Parametric Influence of Roller Bending on Load Distribution
The impact of roller bending is not constant; it varies with the operating conditions and design parameters of the planetary roller screw assembly. We define \(\Delta y_i\) as the change in the normalized load for the \(i\)-th thread due to bending. The trend of the maximum \(\Delta y_i\) (usually at the first or last thread) with key parameters is analyzed below.
1. Effect of Axial Load \(T\): The bending moment in the planetary roller screw is directly proportional to the thread contact force. Therefore, as the external load \(T\) increases, the bending deformation becomes more significant, exacerbating its effect on load distribution.
| Total Axial Load, \(T\) (kN) | Max \(\Delta y_i\) (P=0.4mm) |
|---|---|
| 15 | 0.05 |
| 25 | 0.06 |
| 35 | 0.075 |
| 50 | 0.095 |
| 70 | 0.12 |
2. Effect of Pitch \(P\): The pitch directly determines the length \(L = P/2\) of the roller segment between thread contacts. Since the deflection of a beam under moment is proportional to the cube of its length (\(\delta \propto L^3\)), a larger pitch dramatically increases the roller’s susceptibility to bending.
| Pitch, \(P\) (mm) | Max \(\Delta y_i\) (T=20kN) |
|---|---|
| 0.6 | 0.10 |
| 0.8 | 0.18 |
| 1.0 | 0.28 |
| 1.2 | 0.40 |
| 1.4 | 0.55 |
3. Effect of Roller Elastic Modulus \(E_r\): The bending stiffness of the planetary roller screw is proportional to its Young’s modulus \(E\). A higher modulus material makes the roller stiffer, resisting bending deformation and thus mitigating its influence on load distribution.
| Roller Modulus, \(E_r\) (GPa) | Max \(\Delta y_i\) (T=20kN, P=0.4mm) |
|---|---|
| 160 | 0.08 |
| 200 | 0.06 |
| 212 (Ref) | 0.055 |
| 250 | 0.045 |
| 300 | 0.035 |
Conclusions
This analysis establishes a refined methodology for calculating thread load distribution in a planetary roller screw assembly by incorporating the often-neglected bending deformation of the rollers. The key findings are:
- Model Development: A comprehensive analytical model was developed that accounts for axial tension/compression, biaxial bending of the rollers, thread contact deformation, and shaft stretching. The model solves the non-linear system defined by deformation compatibility and force equilibrium equations.

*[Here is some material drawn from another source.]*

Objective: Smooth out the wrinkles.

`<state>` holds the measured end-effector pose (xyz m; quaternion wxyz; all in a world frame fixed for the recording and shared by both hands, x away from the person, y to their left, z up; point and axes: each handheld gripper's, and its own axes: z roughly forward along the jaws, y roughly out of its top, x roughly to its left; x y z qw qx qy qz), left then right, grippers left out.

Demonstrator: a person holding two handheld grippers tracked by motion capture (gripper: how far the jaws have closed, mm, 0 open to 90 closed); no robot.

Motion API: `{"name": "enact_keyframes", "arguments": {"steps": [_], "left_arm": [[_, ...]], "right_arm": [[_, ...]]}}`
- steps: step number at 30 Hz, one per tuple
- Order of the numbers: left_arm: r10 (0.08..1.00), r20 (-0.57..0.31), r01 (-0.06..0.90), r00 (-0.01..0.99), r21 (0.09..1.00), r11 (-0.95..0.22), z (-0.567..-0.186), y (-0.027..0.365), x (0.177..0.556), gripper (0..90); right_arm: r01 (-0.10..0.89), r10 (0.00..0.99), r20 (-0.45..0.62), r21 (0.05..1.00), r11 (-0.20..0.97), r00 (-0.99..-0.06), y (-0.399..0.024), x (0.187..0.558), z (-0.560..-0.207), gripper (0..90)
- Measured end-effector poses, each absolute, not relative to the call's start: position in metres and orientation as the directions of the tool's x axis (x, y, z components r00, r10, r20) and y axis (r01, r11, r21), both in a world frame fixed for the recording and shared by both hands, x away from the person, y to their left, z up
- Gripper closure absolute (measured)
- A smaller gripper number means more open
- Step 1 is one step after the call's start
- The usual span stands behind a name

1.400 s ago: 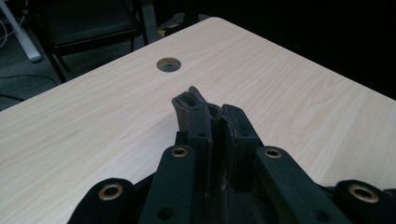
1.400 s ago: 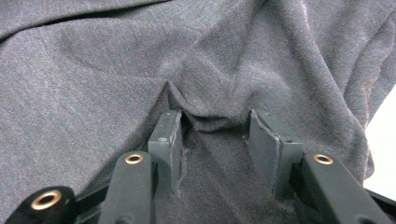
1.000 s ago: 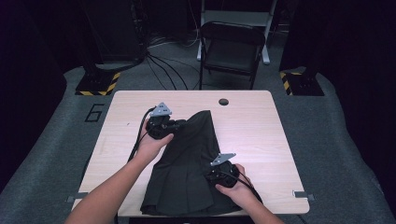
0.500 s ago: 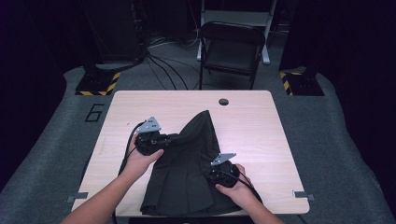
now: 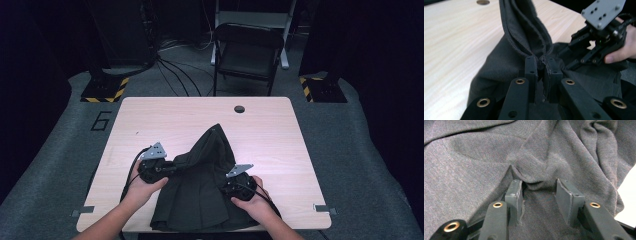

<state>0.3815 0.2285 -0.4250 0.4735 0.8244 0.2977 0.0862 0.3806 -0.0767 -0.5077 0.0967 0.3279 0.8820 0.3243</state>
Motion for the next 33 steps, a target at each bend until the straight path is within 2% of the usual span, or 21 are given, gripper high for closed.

- Impact of Bending: Roller bending deformation increases the non-uniformity of load sharing across the threads. It raises the load on the already heavily loaded threads near the fixed support and reduces it further on the lightly loaded threads, leading to a higher maximum load and a potentially reduced fatigue life for the planetary roller screw assembly.
- Parametric Sensitivity: The detrimental effect of roller bending on load distribution uniformity is magnified by increasing the axial operating load (\(T\)) and the thread pitch (\(P\)). Conversely, using a planetary roller screw material with a higher Young’s modulus (\(E\)) can effectively reduce this effect, promoting more even load sharing.
Therefore, for the accurate design and life assessment of high-performance planetary roller screw assembly systems, especially those operating under high loads or with large pitches, it is essential to consider the influence of roller bending in the load distribution analysis. This model provides a foundational tool for such advanced engineering evaluations. Future work could integrate this quasi-static model with dynamic analyses and explore the effects of thermal gradients and lubrication within the planetary roller screw assembly.